I had Swopes text Amber to make sure we’d get it, too. Something totally nonsensical. Because we would also get all of Amber’s texts, we would know the minute Joe made contact.
When a text came through that read, Do you think Justin is cute? Amber giggled.
I punched Garrett on the arm.
“What?” he said, rubbing his biceps as though he actually felt my paltry effort. “I have nieces. I know how they think. And every school on the planet has at least one Justin. It’s a statistical fact.”
He had me there.
As per the instructions, Cookie dropped Amber off at Coronado Center, a.k.a. the mall, then drove to the back entrance of a convenience store three blocks away and got in the waiting surveillance van. We couldn’t risk Joe seeing her slip into the van and grow suspicious.
Once Cookie was inside, an officer drove the van over and parked behind the mall.
The team consisted of me, Reyes, three officers posing as shoppers, Uncle Bob, who was stationed in the mall security booth, Garrett, who was hanging back, and Osh, who was meeting us on-site.
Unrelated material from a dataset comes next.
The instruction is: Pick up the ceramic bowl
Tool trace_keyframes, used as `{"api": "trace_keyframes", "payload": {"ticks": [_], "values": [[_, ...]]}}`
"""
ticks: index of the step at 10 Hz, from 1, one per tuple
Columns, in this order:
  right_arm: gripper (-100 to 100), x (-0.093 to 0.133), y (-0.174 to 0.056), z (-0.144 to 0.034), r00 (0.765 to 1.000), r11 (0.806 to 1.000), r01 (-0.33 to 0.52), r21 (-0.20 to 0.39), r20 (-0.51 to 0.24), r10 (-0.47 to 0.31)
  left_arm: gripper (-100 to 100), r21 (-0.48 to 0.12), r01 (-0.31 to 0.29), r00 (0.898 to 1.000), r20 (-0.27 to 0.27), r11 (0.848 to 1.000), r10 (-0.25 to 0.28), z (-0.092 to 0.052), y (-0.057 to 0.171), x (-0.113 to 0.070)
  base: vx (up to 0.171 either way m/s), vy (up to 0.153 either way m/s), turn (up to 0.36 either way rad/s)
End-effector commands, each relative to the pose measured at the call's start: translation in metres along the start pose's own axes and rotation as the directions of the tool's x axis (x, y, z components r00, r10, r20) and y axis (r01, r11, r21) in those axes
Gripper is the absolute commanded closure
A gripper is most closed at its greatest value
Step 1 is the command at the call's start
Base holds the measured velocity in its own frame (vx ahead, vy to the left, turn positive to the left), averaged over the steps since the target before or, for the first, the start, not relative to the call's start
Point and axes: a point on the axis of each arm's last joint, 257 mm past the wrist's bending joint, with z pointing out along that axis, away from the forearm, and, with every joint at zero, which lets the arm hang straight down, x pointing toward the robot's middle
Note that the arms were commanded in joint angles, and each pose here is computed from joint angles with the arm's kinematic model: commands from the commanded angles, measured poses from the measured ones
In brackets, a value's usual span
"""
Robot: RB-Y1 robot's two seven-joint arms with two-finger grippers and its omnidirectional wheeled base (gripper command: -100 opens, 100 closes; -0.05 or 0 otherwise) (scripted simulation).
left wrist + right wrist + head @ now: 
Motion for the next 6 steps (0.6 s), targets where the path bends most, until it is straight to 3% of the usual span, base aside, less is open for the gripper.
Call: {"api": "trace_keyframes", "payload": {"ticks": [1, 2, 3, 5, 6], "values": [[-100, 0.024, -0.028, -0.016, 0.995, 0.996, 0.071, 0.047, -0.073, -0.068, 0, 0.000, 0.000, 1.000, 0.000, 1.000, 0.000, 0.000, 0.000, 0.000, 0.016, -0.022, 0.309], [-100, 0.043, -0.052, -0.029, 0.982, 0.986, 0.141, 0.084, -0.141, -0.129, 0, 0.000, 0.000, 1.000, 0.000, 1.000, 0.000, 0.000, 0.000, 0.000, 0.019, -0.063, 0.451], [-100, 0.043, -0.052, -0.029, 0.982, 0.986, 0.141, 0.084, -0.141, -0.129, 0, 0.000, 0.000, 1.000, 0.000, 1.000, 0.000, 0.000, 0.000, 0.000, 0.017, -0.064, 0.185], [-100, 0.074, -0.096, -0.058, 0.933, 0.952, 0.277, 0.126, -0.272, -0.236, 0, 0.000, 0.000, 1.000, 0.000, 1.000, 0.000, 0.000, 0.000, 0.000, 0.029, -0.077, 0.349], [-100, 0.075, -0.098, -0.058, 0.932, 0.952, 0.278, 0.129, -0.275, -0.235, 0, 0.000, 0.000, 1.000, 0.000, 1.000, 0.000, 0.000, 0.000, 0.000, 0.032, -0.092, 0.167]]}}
Reyes had been a little moody after finding out the angels who’d been stalking me were actually stalking him, so I stationed him at a kiosk that sold cologne. The salesman there was about to have his best day ever. Women flocked around the kiosk as Reyes pretended to try this cologne and that. They would spray perfume on their wrists, wave it in front of him, and ask his opinion. Subtly was none of their strong suits.
I went about my business window-shopping. Not that I needed new windows.
Amber met her friend Brandy at the entrance. We would hear every word they said over the mic. If Joe texted, she was to go to the food court, where we had the rest of the team waiting.